Task description.
Below are entries to reproduce exactly, apart from their pictures.

Records for the exercise.

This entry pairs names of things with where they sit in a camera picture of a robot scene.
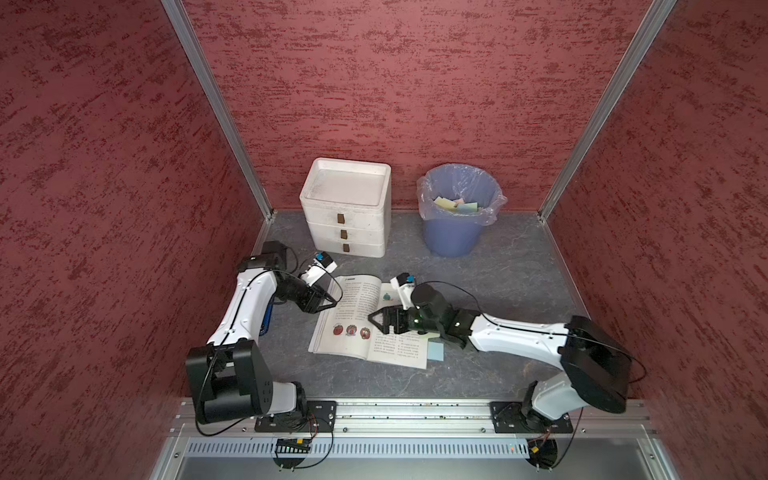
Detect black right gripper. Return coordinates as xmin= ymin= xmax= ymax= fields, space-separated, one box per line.
xmin=368 ymin=303 xmax=442 ymax=334

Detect illustrated book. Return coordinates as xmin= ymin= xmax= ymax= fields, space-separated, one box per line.
xmin=308 ymin=275 xmax=428 ymax=369

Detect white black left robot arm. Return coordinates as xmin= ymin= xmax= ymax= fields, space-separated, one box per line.
xmin=185 ymin=241 xmax=339 ymax=425

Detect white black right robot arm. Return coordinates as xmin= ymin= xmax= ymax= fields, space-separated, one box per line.
xmin=367 ymin=281 xmax=633 ymax=433

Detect discarded sticky notes in bin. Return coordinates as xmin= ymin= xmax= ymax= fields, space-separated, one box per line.
xmin=433 ymin=196 xmax=480 ymax=215

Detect white three-drawer storage box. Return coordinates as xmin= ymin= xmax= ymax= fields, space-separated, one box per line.
xmin=300 ymin=158 xmax=391 ymax=258

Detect blue plastic trash bin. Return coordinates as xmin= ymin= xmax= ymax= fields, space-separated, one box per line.
xmin=422 ymin=164 xmax=502 ymax=259

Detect clear plastic bin liner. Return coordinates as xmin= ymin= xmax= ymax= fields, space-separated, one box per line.
xmin=416 ymin=163 xmax=508 ymax=227

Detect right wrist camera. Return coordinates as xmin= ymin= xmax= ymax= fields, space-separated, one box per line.
xmin=390 ymin=272 xmax=416 ymax=310

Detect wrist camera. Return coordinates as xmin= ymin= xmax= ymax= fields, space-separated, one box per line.
xmin=299 ymin=251 xmax=337 ymax=286
xmin=390 ymin=272 xmax=416 ymax=310

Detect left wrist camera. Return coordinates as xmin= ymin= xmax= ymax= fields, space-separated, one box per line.
xmin=299 ymin=251 xmax=337 ymax=286

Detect aluminium front rail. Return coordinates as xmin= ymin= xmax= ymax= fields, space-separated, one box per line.
xmin=161 ymin=398 xmax=658 ymax=440

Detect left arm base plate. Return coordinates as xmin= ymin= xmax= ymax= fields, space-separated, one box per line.
xmin=254 ymin=400 xmax=338 ymax=434

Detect left base cable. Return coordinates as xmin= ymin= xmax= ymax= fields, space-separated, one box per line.
xmin=266 ymin=413 xmax=334 ymax=471

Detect base cable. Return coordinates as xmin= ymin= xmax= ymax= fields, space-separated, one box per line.
xmin=521 ymin=407 xmax=586 ymax=471
xmin=266 ymin=413 xmax=334 ymax=471

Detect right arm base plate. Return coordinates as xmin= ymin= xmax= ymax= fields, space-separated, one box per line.
xmin=489 ymin=401 xmax=573 ymax=434

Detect right base cable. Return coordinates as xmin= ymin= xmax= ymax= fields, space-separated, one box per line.
xmin=521 ymin=407 xmax=586 ymax=471

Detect left aluminium corner post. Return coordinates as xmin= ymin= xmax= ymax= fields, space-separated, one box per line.
xmin=161 ymin=0 xmax=274 ymax=222

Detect aluminium corner post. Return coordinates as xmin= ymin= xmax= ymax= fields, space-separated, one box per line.
xmin=538 ymin=0 xmax=676 ymax=224
xmin=161 ymin=0 xmax=274 ymax=222

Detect right aluminium corner post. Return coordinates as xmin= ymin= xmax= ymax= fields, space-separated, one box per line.
xmin=538 ymin=0 xmax=676 ymax=224

Solved exercise.
This entry pairs names of things with where they sit in a camera picture of a robot scene.
Detect black right gripper. Return coordinates as xmin= ymin= xmax= ymax= fields, space-separated, one box per line.
xmin=368 ymin=303 xmax=442 ymax=334

Detect illustrated book. Return coordinates as xmin= ymin= xmax= ymax= fields, space-separated, one box per line.
xmin=308 ymin=275 xmax=428 ymax=369

Detect white black left robot arm. Return coordinates as xmin= ymin= xmax= ymax= fields, space-separated, one box per line.
xmin=185 ymin=241 xmax=339 ymax=425

Detect white black right robot arm. Return coordinates as xmin= ymin= xmax= ymax= fields, space-separated, one box per line.
xmin=367 ymin=281 xmax=633 ymax=433

Detect discarded sticky notes in bin. Return coordinates as xmin= ymin= xmax= ymax= fields, space-separated, one box per line.
xmin=433 ymin=196 xmax=480 ymax=215

Detect white three-drawer storage box. Return coordinates as xmin= ymin= xmax= ymax= fields, space-separated, one box per line.
xmin=300 ymin=158 xmax=391 ymax=258

Detect blue plastic trash bin. Return coordinates as xmin= ymin= xmax= ymax= fields, space-separated, one box per line.
xmin=422 ymin=164 xmax=502 ymax=259

Detect clear plastic bin liner. Return coordinates as xmin= ymin= xmax= ymax= fields, space-separated, one box per line.
xmin=416 ymin=163 xmax=508 ymax=227

Detect right wrist camera. Return coordinates as xmin= ymin= xmax= ymax= fields, space-separated, one box per line.
xmin=390 ymin=272 xmax=416 ymax=310

Detect wrist camera. Return coordinates as xmin= ymin= xmax= ymax= fields, space-separated, one box per line.
xmin=299 ymin=251 xmax=337 ymax=286
xmin=390 ymin=272 xmax=416 ymax=310

Detect left wrist camera. Return coordinates as xmin= ymin= xmax= ymax= fields, space-separated, one box per line.
xmin=299 ymin=251 xmax=337 ymax=286

Detect aluminium front rail. Return coordinates as xmin= ymin= xmax= ymax= fields, space-separated, one box per line.
xmin=161 ymin=398 xmax=658 ymax=440

Detect left arm base plate. Return coordinates as xmin= ymin= xmax= ymax= fields, space-separated, one box per line.
xmin=254 ymin=400 xmax=338 ymax=434

Detect left base cable. Return coordinates as xmin= ymin= xmax= ymax= fields, space-separated, one box per line.
xmin=266 ymin=413 xmax=334 ymax=471

Detect base cable. Return coordinates as xmin= ymin= xmax= ymax= fields, space-separated, one box per line.
xmin=521 ymin=407 xmax=586 ymax=471
xmin=266 ymin=413 xmax=334 ymax=471

Detect right arm base plate. Return coordinates as xmin= ymin= xmax= ymax= fields, space-separated, one box per line.
xmin=489 ymin=401 xmax=573 ymax=434

Detect right base cable. Return coordinates as xmin= ymin= xmax= ymax= fields, space-separated, one box per line.
xmin=521 ymin=407 xmax=586 ymax=471

Detect left aluminium corner post. Return coordinates as xmin= ymin= xmax= ymax= fields, space-separated, one box per line.
xmin=161 ymin=0 xmax=274 ymax=222

Detect aluminium corner post. Return coordinates as xmin= ymin= xmax= ymax= fields, space-separated, one box per line.
xmin=538 ymin=0 xmax=676 ymax=224
xmin=161 ymin=0 xmax=274 ymax=222

Detect right aluminium corner post. Return coordinates as xmin= ymin= xmax= ymax= fields, space-separated, one box per line.
xmin=538 ymin=0 xmax=676 ymax=224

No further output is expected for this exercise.